Any illness or disability has the potential to completely upend your life. When it’s an ‘invisible illness’ it can be extremely isolating. I have decided to be open and share a difficult part of my life: I have Fibromyalgia.
While it isn’t completely understood (and should be studied more), it is thought that fibromyalgia is caused by the way the brain receives and sends pain signals. Often times there are ‘triggering’ events, or something that a person can look back at as the beginning of their health issues, such as an accident or traumatic injury. For me, it all started after getting my finger caught in a door that was then pulled by a gust of wind that took me with it and broke my wedding ring in the process. The ring was an easy fix, but x-rays, MRIs, and blood tests couldn’t explain the lingering pain that I was experiencing. Everything appeared fine. Months of physical therapy with no improvement led to getting a steroid shot in my elbow (did you know they can put a needle there?!) and then carpal tunnel surgery. That gave me a brief period of relief.
Over time the pain has moved from my hand to my arms, head, foot, back, and is now causing problems like spastic colon and acid reflux. Test after test comes back normal, which is a hallmark of fibromyalgia. There is nothing definitive that a doctor can do to prove you have the condition. A diagnosis is generally made based on your symptoms, and it’s very important to advocate for yourself and be honest about your pain with your physician. Fibro also looks like many other conditions, like lupus or rheumatoid arthritis, and that makes it even harder to pinpoint and get an actual diagnosis.
This has led to some interesting interactions with medical professionals. Many may be aware of the disorder but do not treat it, while others do not even believe it exists. I have seen a doctor’s eyes glaze over at the mention of fibro, and from then on I could tell he wasn’t listening to a word I was saying. On the other hand, I have seen doctors narrow their eyes and hang on every word, looking for evidence that I’m just addicted to pain killers and asking for a prescription.
The main symptom of fibro is widespread pain, and it includes every type of pain you can think of: sharp pain, dull aches, numbness and tingling in the extremities, shooting pain… you get the picture. The accompanying symptoms can be different from one person to the next, and I have experienced a wide range of those, too. Sometimes I find that I have sensitivities to light or sound and need to find a quiet place to be alone. Odors and scents really get to me; something that smells good one day may make me nauseated the next. Sometimes I have random bouts of nausea that seem to have no cause. IBS (irritable bowel syndrome) is another condition that fibro sufferers often have, and I’ve recently had spasms so bad that I ended up in the ER. I have developed food allergies that are so severe I have to carry an EpiPen with me in case I accidentally eat something that causes an anaphylactic reaction. My sense of taste is altered some days, with foods tasting metallic or sometimes like nothing at all. My coordination is out of whack, and I stumble and trip and bump into things. Sleep is difficult because getting comfortable is a near impossible task, and the restlessness aggravates the pain. It’s hard to catch up on sleep once you miss it, and that adds up over time. There are days that I sleep for 11+ hours, and days I’m lucky to get four. Like everything else, it’s very difficult to tell what my body needs in order to function. It is very common that I overdo it one day, only to suffer the next.

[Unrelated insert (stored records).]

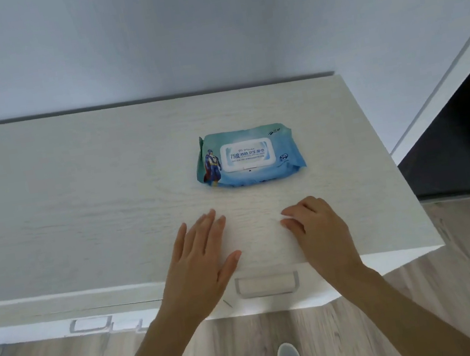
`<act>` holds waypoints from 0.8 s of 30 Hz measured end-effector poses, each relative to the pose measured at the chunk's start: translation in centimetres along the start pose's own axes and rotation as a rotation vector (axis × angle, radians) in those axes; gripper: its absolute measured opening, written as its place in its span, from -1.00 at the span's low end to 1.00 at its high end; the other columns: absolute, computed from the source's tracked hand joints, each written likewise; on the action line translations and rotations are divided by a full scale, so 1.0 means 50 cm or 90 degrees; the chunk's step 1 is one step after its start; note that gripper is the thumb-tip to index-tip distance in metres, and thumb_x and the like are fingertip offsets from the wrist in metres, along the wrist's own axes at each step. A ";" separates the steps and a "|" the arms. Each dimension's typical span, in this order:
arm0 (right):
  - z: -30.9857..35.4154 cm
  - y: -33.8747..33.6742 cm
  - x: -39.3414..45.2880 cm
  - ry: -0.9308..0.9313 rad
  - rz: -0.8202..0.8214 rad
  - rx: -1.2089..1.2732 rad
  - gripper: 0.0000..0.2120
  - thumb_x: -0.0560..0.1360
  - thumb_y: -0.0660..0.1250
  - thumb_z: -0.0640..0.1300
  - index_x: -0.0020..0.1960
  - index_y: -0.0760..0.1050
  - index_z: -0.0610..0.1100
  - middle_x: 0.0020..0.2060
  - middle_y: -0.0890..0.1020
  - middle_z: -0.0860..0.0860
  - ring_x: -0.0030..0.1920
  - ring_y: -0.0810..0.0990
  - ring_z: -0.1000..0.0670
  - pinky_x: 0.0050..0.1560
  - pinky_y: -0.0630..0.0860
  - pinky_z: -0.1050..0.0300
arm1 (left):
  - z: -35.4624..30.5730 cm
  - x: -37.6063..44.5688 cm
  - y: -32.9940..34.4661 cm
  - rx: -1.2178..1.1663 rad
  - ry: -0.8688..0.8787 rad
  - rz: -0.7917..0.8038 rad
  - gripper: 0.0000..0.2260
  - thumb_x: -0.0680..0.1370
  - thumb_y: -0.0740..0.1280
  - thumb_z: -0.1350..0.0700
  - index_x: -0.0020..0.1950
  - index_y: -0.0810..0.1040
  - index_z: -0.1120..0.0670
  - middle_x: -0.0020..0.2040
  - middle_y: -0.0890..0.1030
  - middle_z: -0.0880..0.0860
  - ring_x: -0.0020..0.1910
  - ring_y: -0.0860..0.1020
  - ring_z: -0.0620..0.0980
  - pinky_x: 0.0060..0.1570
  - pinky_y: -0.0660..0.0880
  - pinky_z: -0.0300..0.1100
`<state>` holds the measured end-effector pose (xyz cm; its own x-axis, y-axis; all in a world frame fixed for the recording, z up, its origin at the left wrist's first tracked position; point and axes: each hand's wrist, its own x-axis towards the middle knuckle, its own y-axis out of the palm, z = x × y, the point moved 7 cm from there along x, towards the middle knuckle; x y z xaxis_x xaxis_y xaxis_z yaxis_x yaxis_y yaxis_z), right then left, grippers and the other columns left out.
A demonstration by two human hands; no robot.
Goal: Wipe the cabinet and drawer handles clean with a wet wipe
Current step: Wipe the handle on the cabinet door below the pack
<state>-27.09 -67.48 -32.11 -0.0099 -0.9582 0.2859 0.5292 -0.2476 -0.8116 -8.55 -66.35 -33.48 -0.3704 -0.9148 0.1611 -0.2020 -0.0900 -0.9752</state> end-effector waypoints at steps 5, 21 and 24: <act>0.015 -0.018 -0.072 0.087 -0.043 0.060 -0.85 0.51 0.37 -0.17 0.05 0.63 -0.16 -0.11 0.63 -0.03 -0.05 0.58 -0.03 -0.07 0.40 0.25 | -0.006 -0.083 0.015 0.037 0.103 -0.047 -0.45 0.66 -0.07 -0.15 0.40 0.39 0.21 0.41 0.39 0.19 0.39 0.37 0.16 0.36 0.19 0.09; 0.018 -0.005 -0.271 0.225 -0.184 0.199 -0.81 0.48 0.39 -0.28 -0.03 0.64 0.00 -0.11 0.65 0.06 -0.09 0.61 0.17 -0.01 0.44 0.48 | 0.011 -0.184 0.120 0.211 0.122 -0.234 -0.07 0.35 0.47 -0.20 0.51 0.12 0.19 0.55 0.04 0.17 0.51 0.09 0.16 0.41 0.00 0.28; -0.025 0.014 -0.280 0.244 -0.228 0.275 -0.66 0.47 0.38 -0.27 -0.16 0.57 0.20 -0.17 0.66 0.21 -0.07 0.58 0.30 -0.06 0.39 0.59 | 0.010 -0.161 0.149 0.244 0.103 -0.351 -0.11 0.44 0.29 -0.32 0.55 0.04 0.17 0.55 -0.01 0.19 0.53 0.01 0.14 0.41 -0.04 0.30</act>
<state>-27.65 -54.41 -37.31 -0.5059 -0.8303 0.2338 0.7274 -0.5564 -0.4017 -6.61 -59.83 -42.10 -0.4421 -0.6282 0.6402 -0.0757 -0.6851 -0.7245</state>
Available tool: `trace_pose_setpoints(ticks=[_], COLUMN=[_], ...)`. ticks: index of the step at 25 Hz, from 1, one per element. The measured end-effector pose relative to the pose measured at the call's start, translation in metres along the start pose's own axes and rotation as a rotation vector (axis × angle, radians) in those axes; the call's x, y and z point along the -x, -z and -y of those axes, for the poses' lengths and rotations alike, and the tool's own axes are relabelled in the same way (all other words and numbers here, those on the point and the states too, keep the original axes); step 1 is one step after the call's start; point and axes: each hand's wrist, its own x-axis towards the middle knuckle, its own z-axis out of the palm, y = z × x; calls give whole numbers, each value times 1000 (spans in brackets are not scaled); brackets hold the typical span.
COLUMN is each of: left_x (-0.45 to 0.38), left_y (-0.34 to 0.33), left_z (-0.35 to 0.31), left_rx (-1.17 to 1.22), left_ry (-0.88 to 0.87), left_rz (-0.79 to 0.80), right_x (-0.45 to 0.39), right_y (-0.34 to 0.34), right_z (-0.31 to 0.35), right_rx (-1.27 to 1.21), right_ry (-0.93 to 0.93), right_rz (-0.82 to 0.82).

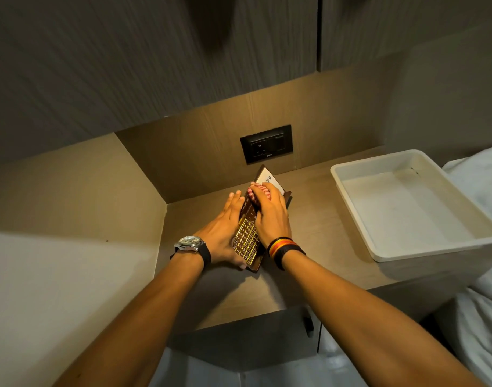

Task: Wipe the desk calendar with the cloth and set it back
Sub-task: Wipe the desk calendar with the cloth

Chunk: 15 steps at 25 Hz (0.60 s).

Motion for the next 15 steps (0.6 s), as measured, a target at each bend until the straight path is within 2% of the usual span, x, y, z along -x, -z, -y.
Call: trace_pose_setpoints(ticks=[4, 8, 10, 13, 15], left_x=[1, -4, -3, -3, -4], left_y=[-1, 1, 1, 0, 0], left_z=[1, -2, -3, -2, -3], left_rx=[13, -25, -23, -20, -37], left_ry=[4, -12, 0, 1, 8], left_rz=[-6, 1, 7, 0, 3], right_x=[52, 25, 38, 58, 31], right_y=[-2, 2, -5, -1, 8], right_z=[-11, -24, -21, -30, -35], right_rx=[-35, 9, 26, 21, 10], right_ry=[121, -12, 20, 161, 106], right_rz=[104, 46, 69, 148, 110])
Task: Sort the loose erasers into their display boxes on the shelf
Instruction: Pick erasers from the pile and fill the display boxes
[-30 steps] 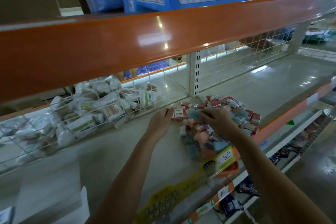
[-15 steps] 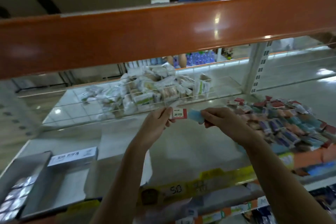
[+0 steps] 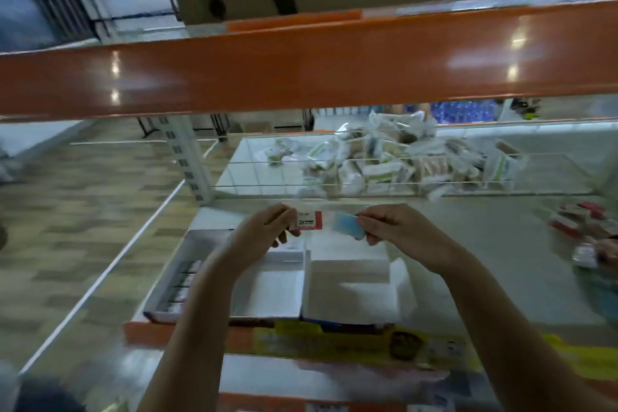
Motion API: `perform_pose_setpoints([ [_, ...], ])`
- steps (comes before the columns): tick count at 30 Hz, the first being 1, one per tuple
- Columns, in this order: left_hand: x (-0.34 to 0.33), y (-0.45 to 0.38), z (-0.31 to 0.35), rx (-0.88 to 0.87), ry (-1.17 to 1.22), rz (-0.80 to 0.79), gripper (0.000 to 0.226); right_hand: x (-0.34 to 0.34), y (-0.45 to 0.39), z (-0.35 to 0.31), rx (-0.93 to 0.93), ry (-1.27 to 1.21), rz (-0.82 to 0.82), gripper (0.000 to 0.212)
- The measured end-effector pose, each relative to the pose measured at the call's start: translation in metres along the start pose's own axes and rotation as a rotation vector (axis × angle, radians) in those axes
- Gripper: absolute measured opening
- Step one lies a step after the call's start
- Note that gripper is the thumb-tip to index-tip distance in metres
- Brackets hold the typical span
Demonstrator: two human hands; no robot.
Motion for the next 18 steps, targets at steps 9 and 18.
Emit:
perform_pose_setpoints([
  [9,0.099,0.004,-0.086,0.086,-0.153,0.090,0.021,-0.094,-0.047,-0.015,0.038,0.050,-0.134,0.014],
  [18,0.135,-0.013,-0.126,0.109,-0.355,0.115,0.019,-0.145,-0.068,-0.014,0.051,0.169,-0.221,0.017],
])
Point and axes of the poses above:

One of the most frustrating symptoms for me is what we refer to as ‘brain fog’. People with fibro experience feeling a sense of fogginess in their thoughts and sometimes speech. I find myself having trouble grasping what I read or hear, and I can’t always find the word I’m looking for. Sentences come out garbled and I need help piecing together what I’m trying to say.
All of these symptoms come and go. Sometimes I have multiple problems going on at once, some days it’s just the pain. A good day is when the pain stays around a 3 on a scale of 1 to 10. Those days I usually have chunks of time where I feel ok enough to tackle projects, or show homes, or go grocery shopping. The majority of the time I’m hovering between a 4-7 and trying to ‘fake it til I make it’ by smiling and carrying on with my day. Ignoring the pain and other symptoms is impossible, but I try to hold them at bay the best I can and push myself to get through. On the worst days the pain is beyond a 10, to the point that it hurts to blink. Those days are spent in bed lying as still as possible, simply existing.
This post is extremely personal. For some I may be over-sharing, but being open about my health has been one of the most beneficial things I have done for myself. There is an emotional toll that comes with any chronic condition; anxiety, frustration, sadness, and a sense of loss of the person you were before. I’m very fortunate to have family that is beyond supportive, and friends who are understanding and care for me. Some of my friends are facing their own health battles, and sharing in the struggle instead of going it alone makes the journey much less frightening. A chronic condition is one that isn’t going to go away, and that means it will affect you every day for the rest of your life. I plan on sharing more of my story with you. If you or someone you know is struggling with chronic illness, I’m here for you! Sometimes knowing you aren’t alone makes all the difference.
I want to thank Derek for, well, everything. He is kind and caring, and compassionate beyond measure. He is always there for me. It’s hard to find the words to describe how grateful I am for his support and love. We are a team in work, and a team in life. I love you!!